Turbine-based combined cycle propulsion system integration concept design

One of the most critical challenges for turbine-based combined cycle propulsion systems utilized in hypersonic civil aircrafts (Mach 0 to Mach 5) lies in guaranteeing the propulsion system to operate efficiently and stably along a very wide operating range. This has resulted in a need to investigate the matching restraints between the inlet and turbine-based combined cycle engine and nozzle from the integration point of view at the early stage of design. To get a good understanding of this integration concept design process, in this article, several basic design principles were first put forward. Next, a fast, versatile and trusted modular analysis tool for this concept design was developed and implemented. Third, several issues on this concept were analyzed including the design issues, the mechanisms of the variable geometries as well as the control schedules. Finally, a solution for the turbine-based combined cycle propulsion system was carried out and discussed. The results show that at least 11 total variables were required to be adopted in the variable cycle propulsion system to meet the basic mission requirements for Mach 5 civil airplane.

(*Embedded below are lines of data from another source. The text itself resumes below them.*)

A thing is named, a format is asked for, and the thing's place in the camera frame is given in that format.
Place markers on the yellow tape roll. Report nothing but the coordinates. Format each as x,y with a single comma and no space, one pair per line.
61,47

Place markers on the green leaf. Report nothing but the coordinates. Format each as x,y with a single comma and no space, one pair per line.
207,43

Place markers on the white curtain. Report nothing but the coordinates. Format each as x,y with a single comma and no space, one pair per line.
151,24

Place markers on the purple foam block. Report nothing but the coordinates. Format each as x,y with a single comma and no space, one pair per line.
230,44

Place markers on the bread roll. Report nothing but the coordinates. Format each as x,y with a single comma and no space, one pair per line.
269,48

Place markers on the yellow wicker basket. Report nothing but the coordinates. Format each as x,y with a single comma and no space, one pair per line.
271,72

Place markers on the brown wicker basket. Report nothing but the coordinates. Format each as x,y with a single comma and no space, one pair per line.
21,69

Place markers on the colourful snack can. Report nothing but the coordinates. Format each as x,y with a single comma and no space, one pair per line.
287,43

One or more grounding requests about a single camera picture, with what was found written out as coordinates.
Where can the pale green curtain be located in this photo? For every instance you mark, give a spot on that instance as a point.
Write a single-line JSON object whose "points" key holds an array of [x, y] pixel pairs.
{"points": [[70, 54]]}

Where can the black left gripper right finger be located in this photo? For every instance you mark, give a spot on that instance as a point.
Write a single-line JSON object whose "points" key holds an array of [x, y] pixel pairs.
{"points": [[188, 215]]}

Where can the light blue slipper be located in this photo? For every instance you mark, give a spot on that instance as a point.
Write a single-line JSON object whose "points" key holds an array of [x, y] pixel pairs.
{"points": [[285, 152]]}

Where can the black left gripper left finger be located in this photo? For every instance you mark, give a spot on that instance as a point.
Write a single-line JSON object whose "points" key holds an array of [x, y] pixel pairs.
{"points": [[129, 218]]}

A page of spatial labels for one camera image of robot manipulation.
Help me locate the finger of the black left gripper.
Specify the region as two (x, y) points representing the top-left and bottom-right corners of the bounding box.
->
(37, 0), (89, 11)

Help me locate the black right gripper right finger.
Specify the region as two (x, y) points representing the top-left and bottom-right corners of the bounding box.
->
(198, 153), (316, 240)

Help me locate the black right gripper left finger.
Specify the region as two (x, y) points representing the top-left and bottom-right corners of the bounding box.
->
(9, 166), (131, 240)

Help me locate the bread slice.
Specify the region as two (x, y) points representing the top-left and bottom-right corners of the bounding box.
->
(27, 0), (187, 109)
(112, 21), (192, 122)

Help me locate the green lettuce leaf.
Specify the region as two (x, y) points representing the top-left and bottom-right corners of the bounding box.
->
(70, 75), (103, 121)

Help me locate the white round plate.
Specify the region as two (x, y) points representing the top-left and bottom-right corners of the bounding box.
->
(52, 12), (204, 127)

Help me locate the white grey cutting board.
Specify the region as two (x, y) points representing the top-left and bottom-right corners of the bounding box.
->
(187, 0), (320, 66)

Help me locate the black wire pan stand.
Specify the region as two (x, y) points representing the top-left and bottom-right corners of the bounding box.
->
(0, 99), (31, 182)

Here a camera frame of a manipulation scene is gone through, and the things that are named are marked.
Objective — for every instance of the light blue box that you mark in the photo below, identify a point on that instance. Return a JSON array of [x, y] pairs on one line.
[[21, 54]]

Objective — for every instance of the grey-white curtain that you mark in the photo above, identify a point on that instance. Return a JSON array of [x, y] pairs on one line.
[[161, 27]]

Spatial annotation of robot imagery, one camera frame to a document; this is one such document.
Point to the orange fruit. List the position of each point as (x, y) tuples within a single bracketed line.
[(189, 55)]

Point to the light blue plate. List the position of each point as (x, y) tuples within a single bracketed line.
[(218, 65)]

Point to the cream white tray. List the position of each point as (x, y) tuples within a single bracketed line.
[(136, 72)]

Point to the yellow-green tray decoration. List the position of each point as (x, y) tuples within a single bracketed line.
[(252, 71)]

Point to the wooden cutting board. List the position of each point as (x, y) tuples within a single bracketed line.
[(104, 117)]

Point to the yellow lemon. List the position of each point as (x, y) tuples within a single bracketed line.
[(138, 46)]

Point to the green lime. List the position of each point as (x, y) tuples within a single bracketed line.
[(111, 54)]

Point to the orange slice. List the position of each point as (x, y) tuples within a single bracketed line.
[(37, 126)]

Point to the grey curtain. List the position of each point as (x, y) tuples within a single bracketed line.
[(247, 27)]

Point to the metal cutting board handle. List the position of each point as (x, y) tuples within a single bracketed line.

How to guarantee these variable geometries function efficiently and reliably along the wide flight regime is one of the most critical technology challenges to make this concept feasible. The uniqueness of the developed analysis tool lies in that it affords a platform capable of investigating the design constraints and the matching relationships between the various propulsion components along a wide operating range, which is beneficial to predict the potential critical technological barriers at the early design stage.